Launching its proposals for political parties ahead of the 8 June election, the NHS Confederation has called on political leaders to pledge to spend at least a fixed % of GDP (Gross Domestic Product) linking health spending to the success of the economy.

The Confederation also wants the next government to set up an Office of Budgetary Responsibility for Health and Care to provide independent advice on what level of funding is needed, and a £2 billion a year transformation fund to start meeting the immediate needs of the service now.

Niall Dickson, chief executive of the NHS Confederation, which represents health organisations in England, Wales and Northern Ireland, said:

‘It is time for society as a whole to face up to the health and care challenge and to bring evidence and some certainty to what is one of the greatest challenges facing this country. This election is understandably going to be dominated by Brexit, but unless we act soon we will face another daunting issue – a health and care system that is simply incapable of meeting modern needs. Already one in eight elderly people in England are being denied the social care support they need and the number of over-85s in the UK, who are the greatest users of health and care, is set to double over the next 20 years.’

The Confederation has welcomed the Government’s recent pledge for extra social care funding and the Prime Minister’s commitment to produce a long term answer for social care. But it argues that there is a need to establish some hard measures and to bring some independent analysis to both health and care funding. That means setting up an OBR for Health and Care which could assess current and future need and estimate what funding is required to meet it.

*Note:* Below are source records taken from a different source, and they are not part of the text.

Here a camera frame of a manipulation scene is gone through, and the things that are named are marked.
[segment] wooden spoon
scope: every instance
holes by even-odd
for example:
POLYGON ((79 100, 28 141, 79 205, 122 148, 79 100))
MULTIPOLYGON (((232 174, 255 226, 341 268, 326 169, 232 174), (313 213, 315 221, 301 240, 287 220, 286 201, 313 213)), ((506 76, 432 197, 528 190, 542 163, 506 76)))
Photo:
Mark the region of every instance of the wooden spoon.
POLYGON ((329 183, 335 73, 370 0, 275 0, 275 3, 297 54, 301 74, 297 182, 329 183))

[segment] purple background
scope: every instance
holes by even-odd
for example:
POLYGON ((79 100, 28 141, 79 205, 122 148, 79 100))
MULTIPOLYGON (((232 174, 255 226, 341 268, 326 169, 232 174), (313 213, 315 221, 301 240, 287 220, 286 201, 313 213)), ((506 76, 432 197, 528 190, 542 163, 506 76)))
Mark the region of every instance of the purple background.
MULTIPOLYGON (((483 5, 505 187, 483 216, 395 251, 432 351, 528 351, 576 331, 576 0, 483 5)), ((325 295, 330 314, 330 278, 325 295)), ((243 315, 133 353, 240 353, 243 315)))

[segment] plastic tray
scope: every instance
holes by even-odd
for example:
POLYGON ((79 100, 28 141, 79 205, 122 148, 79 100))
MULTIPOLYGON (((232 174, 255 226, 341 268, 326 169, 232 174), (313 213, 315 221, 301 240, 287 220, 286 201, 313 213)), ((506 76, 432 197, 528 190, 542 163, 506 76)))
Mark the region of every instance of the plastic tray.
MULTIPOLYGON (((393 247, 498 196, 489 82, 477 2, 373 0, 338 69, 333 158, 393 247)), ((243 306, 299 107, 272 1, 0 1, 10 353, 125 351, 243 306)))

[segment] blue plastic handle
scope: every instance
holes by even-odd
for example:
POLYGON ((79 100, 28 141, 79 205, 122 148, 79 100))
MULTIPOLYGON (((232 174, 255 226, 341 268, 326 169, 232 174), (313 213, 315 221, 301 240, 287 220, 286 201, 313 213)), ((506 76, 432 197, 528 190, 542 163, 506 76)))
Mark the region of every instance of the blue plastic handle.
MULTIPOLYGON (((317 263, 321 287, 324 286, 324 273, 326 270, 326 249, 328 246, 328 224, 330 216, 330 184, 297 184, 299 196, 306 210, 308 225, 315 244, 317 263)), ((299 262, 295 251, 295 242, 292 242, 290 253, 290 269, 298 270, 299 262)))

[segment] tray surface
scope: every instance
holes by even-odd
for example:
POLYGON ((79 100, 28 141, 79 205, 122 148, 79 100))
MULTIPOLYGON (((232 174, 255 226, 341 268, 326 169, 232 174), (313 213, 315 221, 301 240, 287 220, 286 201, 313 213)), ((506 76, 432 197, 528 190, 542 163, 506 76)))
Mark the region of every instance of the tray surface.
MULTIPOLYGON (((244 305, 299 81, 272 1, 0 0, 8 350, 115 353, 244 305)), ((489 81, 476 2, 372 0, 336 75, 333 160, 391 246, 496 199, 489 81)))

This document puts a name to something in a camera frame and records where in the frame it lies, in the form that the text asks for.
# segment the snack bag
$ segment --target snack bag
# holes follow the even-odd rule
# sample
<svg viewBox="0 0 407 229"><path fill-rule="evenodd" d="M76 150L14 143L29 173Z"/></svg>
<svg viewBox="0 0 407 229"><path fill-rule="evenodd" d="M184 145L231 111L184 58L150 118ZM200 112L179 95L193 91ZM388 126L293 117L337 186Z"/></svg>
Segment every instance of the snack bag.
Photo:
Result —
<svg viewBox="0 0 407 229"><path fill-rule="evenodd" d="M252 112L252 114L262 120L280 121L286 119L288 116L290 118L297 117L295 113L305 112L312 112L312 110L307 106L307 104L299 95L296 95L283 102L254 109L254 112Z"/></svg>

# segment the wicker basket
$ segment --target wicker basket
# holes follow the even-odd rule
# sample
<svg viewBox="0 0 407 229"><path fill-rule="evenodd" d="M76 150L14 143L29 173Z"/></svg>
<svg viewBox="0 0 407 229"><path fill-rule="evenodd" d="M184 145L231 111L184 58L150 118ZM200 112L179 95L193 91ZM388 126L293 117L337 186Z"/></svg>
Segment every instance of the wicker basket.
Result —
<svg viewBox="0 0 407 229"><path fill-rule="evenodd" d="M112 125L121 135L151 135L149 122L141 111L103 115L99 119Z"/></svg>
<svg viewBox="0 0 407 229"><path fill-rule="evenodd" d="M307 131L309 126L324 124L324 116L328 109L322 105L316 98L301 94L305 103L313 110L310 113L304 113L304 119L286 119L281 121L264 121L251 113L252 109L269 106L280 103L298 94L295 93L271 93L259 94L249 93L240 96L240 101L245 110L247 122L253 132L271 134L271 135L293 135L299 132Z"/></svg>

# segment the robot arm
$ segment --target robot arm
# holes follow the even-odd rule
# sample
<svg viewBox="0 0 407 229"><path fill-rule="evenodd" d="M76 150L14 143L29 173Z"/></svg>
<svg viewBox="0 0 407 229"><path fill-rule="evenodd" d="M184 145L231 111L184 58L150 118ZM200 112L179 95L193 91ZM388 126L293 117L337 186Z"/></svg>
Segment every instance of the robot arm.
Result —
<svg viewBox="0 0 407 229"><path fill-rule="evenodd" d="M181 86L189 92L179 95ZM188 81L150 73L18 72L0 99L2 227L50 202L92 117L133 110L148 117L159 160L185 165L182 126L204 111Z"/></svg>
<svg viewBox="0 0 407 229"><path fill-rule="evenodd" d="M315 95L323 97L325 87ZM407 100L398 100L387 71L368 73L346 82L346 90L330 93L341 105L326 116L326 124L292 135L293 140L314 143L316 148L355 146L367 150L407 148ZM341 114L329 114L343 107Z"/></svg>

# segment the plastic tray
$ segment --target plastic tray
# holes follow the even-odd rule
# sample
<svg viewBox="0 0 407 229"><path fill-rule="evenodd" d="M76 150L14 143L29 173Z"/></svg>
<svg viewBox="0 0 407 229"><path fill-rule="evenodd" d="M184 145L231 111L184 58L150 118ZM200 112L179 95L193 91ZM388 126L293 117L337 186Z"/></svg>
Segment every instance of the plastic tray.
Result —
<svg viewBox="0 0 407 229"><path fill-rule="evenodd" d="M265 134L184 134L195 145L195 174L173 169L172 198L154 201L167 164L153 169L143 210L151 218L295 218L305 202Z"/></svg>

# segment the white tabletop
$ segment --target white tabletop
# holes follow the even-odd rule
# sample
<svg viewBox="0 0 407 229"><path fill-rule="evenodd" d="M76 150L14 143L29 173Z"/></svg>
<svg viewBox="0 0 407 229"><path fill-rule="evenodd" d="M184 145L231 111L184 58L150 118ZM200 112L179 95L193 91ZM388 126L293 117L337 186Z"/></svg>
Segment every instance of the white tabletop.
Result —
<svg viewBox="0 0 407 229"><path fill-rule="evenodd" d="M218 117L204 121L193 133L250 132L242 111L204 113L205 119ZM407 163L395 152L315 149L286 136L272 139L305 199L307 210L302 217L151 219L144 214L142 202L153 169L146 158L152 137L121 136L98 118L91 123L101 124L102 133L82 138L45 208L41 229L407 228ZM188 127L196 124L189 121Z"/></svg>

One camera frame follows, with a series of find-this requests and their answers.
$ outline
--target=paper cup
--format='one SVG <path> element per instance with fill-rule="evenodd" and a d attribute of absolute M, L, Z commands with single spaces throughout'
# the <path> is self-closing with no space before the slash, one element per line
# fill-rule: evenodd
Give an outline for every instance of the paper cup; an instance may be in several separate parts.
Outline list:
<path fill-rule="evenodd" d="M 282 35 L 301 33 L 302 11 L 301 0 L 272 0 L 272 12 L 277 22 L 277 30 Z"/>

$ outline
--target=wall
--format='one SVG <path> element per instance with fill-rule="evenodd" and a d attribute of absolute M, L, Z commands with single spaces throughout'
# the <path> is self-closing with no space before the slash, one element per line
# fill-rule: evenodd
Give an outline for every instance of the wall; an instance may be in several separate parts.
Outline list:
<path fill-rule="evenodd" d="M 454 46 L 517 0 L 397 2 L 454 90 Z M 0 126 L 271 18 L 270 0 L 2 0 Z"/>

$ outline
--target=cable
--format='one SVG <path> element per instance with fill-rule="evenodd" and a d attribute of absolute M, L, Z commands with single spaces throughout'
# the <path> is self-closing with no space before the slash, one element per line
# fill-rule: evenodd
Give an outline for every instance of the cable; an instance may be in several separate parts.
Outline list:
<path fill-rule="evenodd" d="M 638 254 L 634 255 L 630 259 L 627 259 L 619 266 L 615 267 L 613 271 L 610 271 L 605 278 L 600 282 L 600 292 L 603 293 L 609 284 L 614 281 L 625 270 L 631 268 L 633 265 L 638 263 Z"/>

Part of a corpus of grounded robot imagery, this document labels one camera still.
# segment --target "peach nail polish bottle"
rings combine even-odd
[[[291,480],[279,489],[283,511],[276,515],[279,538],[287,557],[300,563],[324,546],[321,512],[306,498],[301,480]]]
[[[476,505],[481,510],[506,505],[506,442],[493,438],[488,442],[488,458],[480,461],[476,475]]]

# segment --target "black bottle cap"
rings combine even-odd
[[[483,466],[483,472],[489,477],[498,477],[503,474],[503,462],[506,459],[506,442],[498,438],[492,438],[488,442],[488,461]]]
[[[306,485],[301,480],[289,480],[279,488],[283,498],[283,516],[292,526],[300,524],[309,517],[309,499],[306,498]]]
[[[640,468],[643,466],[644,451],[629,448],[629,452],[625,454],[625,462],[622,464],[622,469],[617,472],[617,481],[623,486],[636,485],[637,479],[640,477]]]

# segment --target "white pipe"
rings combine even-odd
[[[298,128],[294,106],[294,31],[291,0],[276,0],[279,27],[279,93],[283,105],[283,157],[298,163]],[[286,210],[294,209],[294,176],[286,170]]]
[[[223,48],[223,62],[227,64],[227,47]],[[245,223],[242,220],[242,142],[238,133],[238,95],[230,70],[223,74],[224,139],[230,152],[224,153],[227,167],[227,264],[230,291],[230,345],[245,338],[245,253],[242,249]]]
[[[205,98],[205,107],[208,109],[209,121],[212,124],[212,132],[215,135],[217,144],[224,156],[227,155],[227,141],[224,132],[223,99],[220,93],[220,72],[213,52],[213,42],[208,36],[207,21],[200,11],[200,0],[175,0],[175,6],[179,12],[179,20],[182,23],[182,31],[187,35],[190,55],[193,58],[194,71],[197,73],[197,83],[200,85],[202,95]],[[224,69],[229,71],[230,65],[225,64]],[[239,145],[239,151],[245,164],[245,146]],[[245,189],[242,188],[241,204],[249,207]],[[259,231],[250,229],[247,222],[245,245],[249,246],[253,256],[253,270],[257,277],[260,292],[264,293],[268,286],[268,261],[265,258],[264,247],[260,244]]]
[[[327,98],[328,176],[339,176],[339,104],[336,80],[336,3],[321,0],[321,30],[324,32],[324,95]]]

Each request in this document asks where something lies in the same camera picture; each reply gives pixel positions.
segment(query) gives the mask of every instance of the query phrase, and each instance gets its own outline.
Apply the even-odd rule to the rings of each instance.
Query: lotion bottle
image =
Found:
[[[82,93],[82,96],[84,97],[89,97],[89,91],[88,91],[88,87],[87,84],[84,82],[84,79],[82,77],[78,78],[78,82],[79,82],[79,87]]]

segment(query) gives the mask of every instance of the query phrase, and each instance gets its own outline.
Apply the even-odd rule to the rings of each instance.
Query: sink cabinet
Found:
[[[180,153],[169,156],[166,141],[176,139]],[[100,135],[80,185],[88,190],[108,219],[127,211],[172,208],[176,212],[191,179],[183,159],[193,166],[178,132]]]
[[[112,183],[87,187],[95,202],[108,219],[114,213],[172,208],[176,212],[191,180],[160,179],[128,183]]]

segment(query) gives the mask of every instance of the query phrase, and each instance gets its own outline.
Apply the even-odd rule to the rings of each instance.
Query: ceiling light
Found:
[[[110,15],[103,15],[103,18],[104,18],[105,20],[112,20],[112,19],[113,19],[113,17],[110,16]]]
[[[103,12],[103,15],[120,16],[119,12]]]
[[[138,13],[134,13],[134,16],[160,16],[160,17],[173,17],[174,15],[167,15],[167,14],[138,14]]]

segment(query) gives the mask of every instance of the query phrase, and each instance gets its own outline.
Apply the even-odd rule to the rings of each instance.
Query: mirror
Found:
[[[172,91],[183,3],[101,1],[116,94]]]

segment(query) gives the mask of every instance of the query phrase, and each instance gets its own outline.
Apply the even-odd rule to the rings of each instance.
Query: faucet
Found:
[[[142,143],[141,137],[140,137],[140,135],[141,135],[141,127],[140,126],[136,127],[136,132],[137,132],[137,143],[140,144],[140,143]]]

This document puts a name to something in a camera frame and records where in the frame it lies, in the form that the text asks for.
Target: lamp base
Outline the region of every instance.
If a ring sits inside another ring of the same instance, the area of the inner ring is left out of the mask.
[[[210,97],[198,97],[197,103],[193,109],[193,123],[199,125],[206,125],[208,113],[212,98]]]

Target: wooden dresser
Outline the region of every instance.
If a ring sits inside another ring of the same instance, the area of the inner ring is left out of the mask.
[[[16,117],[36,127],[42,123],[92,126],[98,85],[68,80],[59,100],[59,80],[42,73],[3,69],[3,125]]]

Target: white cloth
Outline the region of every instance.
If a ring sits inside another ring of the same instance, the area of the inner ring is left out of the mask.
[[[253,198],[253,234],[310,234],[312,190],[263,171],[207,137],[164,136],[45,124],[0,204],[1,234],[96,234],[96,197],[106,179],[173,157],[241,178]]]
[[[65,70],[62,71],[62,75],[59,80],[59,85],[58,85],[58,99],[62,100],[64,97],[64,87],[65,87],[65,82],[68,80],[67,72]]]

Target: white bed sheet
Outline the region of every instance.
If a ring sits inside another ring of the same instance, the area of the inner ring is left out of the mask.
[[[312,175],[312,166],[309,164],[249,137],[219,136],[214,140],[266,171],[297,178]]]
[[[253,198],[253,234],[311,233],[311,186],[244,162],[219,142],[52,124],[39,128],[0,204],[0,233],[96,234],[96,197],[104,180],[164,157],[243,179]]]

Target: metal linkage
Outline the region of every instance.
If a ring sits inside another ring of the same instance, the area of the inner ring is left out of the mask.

It would also report on whether the system is using those resources wisely.

Mr Dickson added: ‘We also believe the next government should commit to a funding level for health and care that is linked to our GDP, as with defence and international development spending.  As the economy grows, so should health and care spending. This would establish more certainty around future investment and greater clarity on the collective view of what resources are needed to deliver safe and effective services.

‘We currently spend 10% of GDP on health and care funding, which is significantly less than the comparable economies of France and Germany.’

The NHS Confederation is also calling for the Department of Health to be replaced by the Department of Health and Care to enable better co-operation between the two sectors.

It accepts that money alone is not enough – better care will only come if the way services are run undergoes radical change.  Funding for this transformation has been promised in the last two years, yet much of this has ended up being spent on filling budget gaps. Real transformation needs a dedicated one-off fund of at least £2 billion a year for the next two years.’